Il basso livello dei tassi d’interesse colpisce due volte i fondi pensione a prestazione definita, quelli dove sono le aziende ad accantonare risorse per pagare pensioni di importo predefinito ai propri dipendenti: riduce i rendimenti degli attivi investiti e aumenta il valore attuale delle passività, le prestazioni promesse. Lo stesso vale per i fondi pensione pubblici, cioè quelli dell’INPS.

Il fondo pensione diventa necessario per combattere la crescita zero del PIL e dell’assegno previdenziale pubblico
Così, negli schemi pensionistici a prestazione definita inglesi, il funding ratio, il rapporto tra il valore degli attivi e il valore delle passività attese, è risalito in novembre all’88,1% dopo essere precipitato sotto la soglia dell’80% in estate; il gap dei 100 maggiori schemi pensionistici aziendali Usa, si collocava, a fine ottobre, al 77,3%.
Non stupisce, allora, che questi fondi pensione vengano progressivamente sostituiti da schemi pensionistici a contribuzione definita, dove il rischio è a carico del lavoratore, si riceve una pensione commisurata ai contributi versati.
In realtà il rischio di «funding», di versare contributi troppo bassi, esiste anche per la pensione pubblica, che pure si basa su un sistema contributivo definito nozionale, i contributi versati sono rivalutati in base alla variazione media quinquennale del Pil nominale.

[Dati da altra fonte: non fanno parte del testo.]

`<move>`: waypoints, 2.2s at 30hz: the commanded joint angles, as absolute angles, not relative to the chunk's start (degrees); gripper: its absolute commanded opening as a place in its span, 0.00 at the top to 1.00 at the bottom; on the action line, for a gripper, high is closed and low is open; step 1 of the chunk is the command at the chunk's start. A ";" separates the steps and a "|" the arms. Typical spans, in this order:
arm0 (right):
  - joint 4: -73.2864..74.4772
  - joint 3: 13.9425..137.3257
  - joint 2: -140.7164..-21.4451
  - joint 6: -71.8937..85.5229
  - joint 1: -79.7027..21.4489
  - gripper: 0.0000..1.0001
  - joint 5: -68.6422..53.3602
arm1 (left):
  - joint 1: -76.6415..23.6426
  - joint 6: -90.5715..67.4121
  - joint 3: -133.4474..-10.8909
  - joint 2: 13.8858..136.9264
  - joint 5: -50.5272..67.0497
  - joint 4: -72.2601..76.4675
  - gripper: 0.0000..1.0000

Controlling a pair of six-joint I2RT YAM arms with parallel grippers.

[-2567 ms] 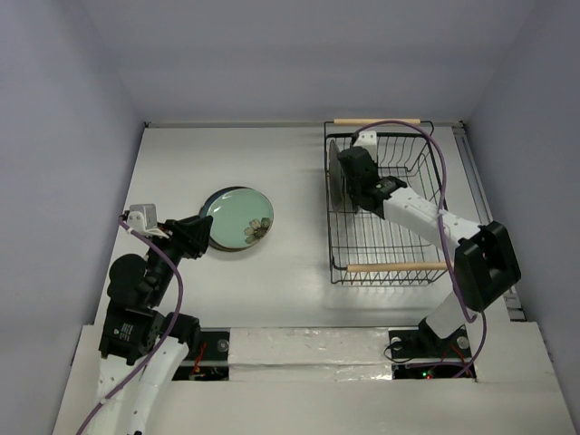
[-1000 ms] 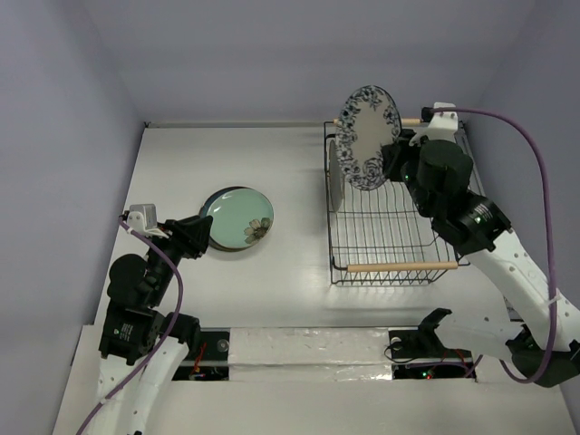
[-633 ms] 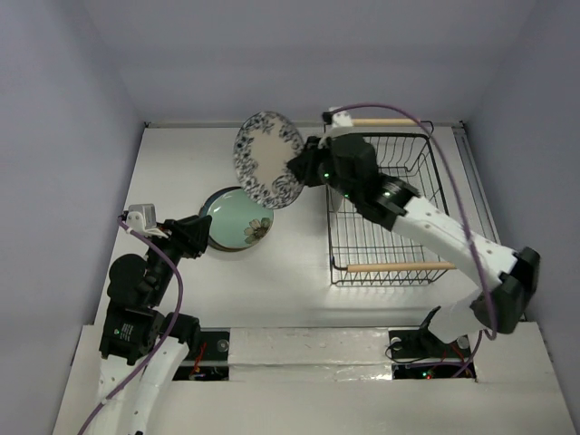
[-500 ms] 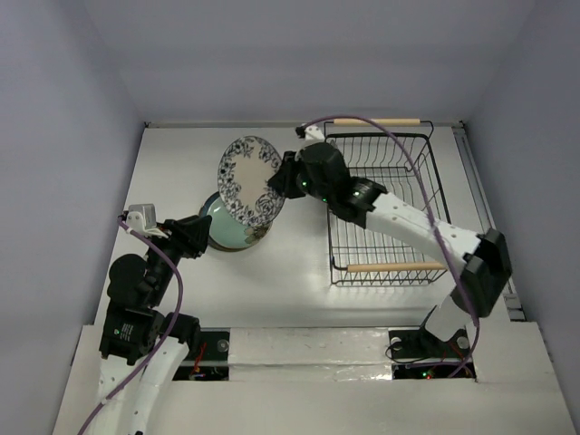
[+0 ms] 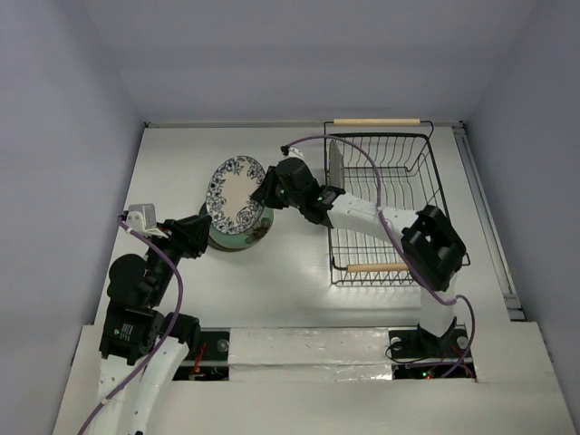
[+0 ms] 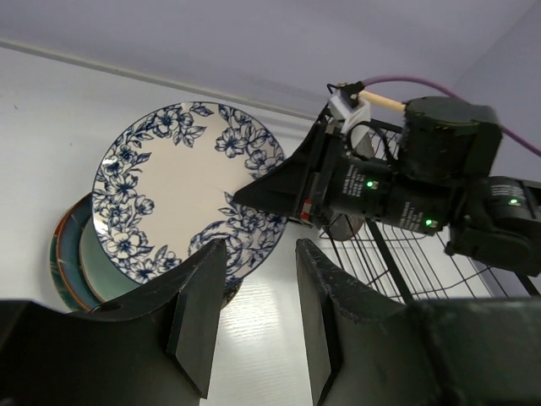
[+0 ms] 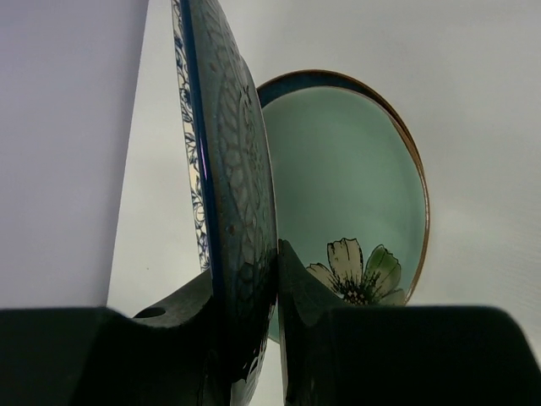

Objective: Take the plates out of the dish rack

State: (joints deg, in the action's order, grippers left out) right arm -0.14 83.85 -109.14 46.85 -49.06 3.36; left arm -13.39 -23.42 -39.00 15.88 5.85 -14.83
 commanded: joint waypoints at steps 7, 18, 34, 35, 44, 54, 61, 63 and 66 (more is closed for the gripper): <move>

I calcoli della Ragioneria generale dello Stato ci dicono che, almeno per i lavoratori dipendenti, il tasso di sostituzione, il rapporto tra pensione e ultima retribuzione, soprattutto se calcolato al netto delle imposte, sarà sufficientemente elevato.
Chi andrà in pensione nel 2050 o 2060 riceverà una pensione superiore all’80% dell’ultimo stipendio, ma a condizione che inizi a lavorare a 30 anni, che la contribuzione sia continuativa e che il Pil cresca.
Un «buco» contributivo ha pesanti effetti, a un lavoratore con una storia contributiva relativamente breve, per ricevere la pensione pubblica occorrono almeno 20 anni di contributi che determinino una pensione attesa superiore a una volta e mezza l’assegno sociale, è esposto al rischio di povertà.
Per integrare la pensione pubblica si può ricorrere a fondi pensione e Pip, ma si tratta ancora di schemi a contribuzione definita, nei quali, in aggiunta al rischio di sottofinanziamento, si è esposti anche all’andamento dei mercati finanziari.
In tema di previdenza e di sviluppo di un piano pensionistico che davvero garantista un’integrazione seria alla pensione pubblica bisognerebbe ispirarsi ai viaggi aerei: il passeggero si limita a indicare la destinazione e ad allacciare le cinture di sicurezza una volta a bordo; a garantire un volo sicuro, a definire la rotta, quale aeromobile adoperare e quanto carburante imbarcare ci pensa la compagnia aerea. E’ il tema del «carburante» è quanto mai importante.
Dovrebbero ricorrere alla previdenza integrativa soprattutto i lavoratori entrati tardi nel mondo del lavoro, sottopagati o dalla carriera frammentata, ovvero proprio i soggetti che dispongono di basse risorse finanziarie.